The prospect of cloning a liver to replace your alcohol-ravaged one, or brain cells to restore your failing memory, is the stuff of dreams. Who could object to making it a reality?
Plenty do, including religious groups that object to the use of foetal tissue, and others who oppose stem-cell research because of its crossover with the technology needed for human cloning.
In the United States (page 68), federal funds may not be used for stem-cell research, which is also forbidden in some states. Things are not going to get easier in election year, and would-be president George W. Bush has substantial debts to the religious right. US stem-cell research will remain in the hands of private industry, which sees immense scope for profit.

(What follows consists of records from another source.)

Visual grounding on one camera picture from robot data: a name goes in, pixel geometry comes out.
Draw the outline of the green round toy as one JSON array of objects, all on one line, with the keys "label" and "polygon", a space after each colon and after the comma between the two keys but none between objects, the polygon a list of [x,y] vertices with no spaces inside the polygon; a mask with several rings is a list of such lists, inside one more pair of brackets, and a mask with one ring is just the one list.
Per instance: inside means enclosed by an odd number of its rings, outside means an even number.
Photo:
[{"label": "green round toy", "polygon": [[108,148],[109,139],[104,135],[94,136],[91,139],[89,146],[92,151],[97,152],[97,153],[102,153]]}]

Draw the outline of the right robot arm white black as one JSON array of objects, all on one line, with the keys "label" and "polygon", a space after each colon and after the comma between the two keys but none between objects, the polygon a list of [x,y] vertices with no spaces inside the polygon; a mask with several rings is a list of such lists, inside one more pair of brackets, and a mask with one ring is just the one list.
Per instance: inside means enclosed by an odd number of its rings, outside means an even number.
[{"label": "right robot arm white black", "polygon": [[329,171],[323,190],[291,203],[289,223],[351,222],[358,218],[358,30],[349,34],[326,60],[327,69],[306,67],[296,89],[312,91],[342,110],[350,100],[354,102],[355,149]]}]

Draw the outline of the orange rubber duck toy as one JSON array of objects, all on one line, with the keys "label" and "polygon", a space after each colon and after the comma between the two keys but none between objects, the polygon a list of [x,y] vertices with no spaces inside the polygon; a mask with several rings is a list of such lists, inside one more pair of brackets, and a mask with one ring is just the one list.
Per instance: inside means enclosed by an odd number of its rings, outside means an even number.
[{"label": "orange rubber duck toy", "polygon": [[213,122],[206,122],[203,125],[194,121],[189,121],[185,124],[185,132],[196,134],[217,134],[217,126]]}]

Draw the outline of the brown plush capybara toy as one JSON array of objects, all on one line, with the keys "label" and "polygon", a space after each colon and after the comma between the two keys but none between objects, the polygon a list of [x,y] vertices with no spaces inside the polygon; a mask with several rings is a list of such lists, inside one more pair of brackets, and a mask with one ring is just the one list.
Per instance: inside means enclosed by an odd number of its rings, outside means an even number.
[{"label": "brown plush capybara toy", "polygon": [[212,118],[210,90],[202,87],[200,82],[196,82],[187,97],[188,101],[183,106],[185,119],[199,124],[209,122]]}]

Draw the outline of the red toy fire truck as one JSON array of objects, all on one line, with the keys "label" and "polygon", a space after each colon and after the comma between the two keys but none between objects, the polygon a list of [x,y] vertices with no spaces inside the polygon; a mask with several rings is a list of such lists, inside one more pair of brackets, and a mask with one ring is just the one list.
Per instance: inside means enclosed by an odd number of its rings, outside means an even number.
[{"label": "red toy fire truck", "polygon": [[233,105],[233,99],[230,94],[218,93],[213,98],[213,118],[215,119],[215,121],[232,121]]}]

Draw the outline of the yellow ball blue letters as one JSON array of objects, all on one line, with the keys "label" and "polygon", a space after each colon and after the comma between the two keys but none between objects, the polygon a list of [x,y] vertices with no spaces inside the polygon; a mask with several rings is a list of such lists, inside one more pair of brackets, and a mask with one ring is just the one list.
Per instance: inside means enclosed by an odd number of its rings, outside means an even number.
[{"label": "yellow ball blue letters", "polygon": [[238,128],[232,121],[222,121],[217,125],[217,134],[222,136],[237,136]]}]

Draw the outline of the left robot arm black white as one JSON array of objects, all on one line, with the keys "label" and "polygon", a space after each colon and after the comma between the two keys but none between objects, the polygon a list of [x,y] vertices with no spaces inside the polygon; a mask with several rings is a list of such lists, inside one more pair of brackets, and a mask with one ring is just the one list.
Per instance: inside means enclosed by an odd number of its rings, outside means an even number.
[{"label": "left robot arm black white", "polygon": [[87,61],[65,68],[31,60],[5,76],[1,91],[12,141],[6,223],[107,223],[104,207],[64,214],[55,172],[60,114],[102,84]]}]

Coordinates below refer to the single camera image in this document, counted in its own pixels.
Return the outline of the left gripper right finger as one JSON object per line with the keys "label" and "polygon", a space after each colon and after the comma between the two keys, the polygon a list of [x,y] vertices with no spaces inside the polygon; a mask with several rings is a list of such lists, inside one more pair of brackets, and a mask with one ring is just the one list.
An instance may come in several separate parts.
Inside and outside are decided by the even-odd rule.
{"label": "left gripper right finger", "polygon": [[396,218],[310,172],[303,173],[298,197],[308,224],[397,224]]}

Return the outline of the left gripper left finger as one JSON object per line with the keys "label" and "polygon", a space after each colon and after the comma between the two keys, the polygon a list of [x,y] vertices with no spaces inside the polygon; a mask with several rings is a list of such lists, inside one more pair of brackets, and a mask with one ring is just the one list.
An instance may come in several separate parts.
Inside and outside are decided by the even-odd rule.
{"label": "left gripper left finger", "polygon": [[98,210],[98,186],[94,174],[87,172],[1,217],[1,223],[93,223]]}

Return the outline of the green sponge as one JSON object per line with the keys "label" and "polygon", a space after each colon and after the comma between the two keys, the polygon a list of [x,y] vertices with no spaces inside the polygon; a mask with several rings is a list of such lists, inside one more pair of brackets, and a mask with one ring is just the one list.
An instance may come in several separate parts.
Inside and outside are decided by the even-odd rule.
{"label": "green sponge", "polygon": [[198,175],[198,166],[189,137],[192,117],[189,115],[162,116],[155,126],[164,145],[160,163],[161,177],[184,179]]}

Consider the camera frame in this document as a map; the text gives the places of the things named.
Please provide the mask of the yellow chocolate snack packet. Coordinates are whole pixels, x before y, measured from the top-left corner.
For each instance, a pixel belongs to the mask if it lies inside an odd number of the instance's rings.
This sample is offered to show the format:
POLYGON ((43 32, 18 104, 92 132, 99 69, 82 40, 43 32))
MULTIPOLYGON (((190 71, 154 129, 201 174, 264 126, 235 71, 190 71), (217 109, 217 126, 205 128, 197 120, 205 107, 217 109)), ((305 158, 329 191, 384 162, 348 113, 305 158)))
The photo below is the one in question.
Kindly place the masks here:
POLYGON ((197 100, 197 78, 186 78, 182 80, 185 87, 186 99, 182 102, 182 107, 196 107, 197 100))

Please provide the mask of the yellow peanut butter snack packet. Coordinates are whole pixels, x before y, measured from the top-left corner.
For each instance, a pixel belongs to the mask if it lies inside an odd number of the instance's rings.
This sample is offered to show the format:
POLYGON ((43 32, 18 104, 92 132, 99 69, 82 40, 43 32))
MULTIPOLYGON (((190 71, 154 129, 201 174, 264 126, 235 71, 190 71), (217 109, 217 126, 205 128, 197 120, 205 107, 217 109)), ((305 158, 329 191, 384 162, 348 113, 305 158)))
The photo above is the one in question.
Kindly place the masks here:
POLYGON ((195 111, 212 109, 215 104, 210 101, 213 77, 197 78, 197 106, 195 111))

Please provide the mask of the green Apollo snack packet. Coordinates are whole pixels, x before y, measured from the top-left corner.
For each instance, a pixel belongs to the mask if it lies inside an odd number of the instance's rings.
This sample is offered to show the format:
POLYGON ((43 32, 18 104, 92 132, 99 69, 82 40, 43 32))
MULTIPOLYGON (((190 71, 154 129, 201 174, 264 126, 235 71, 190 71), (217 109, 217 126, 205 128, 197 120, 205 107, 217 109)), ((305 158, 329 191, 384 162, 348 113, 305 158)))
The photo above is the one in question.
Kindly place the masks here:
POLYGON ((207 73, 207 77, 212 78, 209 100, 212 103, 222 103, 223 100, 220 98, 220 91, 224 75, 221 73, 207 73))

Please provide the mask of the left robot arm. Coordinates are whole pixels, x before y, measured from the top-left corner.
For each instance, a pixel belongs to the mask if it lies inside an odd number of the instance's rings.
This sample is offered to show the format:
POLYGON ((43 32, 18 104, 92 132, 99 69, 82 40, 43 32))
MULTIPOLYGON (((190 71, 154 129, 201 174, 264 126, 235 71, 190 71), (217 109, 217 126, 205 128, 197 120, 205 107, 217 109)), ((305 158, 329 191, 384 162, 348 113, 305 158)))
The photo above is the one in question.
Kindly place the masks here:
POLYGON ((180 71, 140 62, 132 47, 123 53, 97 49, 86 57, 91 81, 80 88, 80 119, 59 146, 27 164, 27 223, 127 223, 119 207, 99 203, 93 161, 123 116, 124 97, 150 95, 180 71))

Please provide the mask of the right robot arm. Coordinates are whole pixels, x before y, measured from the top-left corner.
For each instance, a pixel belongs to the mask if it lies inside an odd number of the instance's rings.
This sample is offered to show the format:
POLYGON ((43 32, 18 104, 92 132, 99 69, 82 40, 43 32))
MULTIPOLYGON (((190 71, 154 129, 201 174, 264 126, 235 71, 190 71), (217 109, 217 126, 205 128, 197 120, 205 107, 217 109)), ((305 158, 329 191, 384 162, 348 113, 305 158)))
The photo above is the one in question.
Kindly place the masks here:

In the United Kingdom, this research is likely to proceed rapidly if ethics committees permit it. But researchers must be sensitive to the people for whom it raises issues of conscience.
More significantly, all concerned should realise that although few scientists want to clone humans, building up research and therapeutic capacity using stem cells inherently informs the task of copying human cells at an early stage of development, much as a civil nuclear industry cannot help producing the people and equipment needed to make bombs.
Dolly the sheep happened because scientists wanted to produce therapeutic drugs in bulk, not because they wanted to clone mammals. The public heard about the work only after she was born. In the crucial phase that follows, we need a better-informed awareness of what we are doing, before we do it.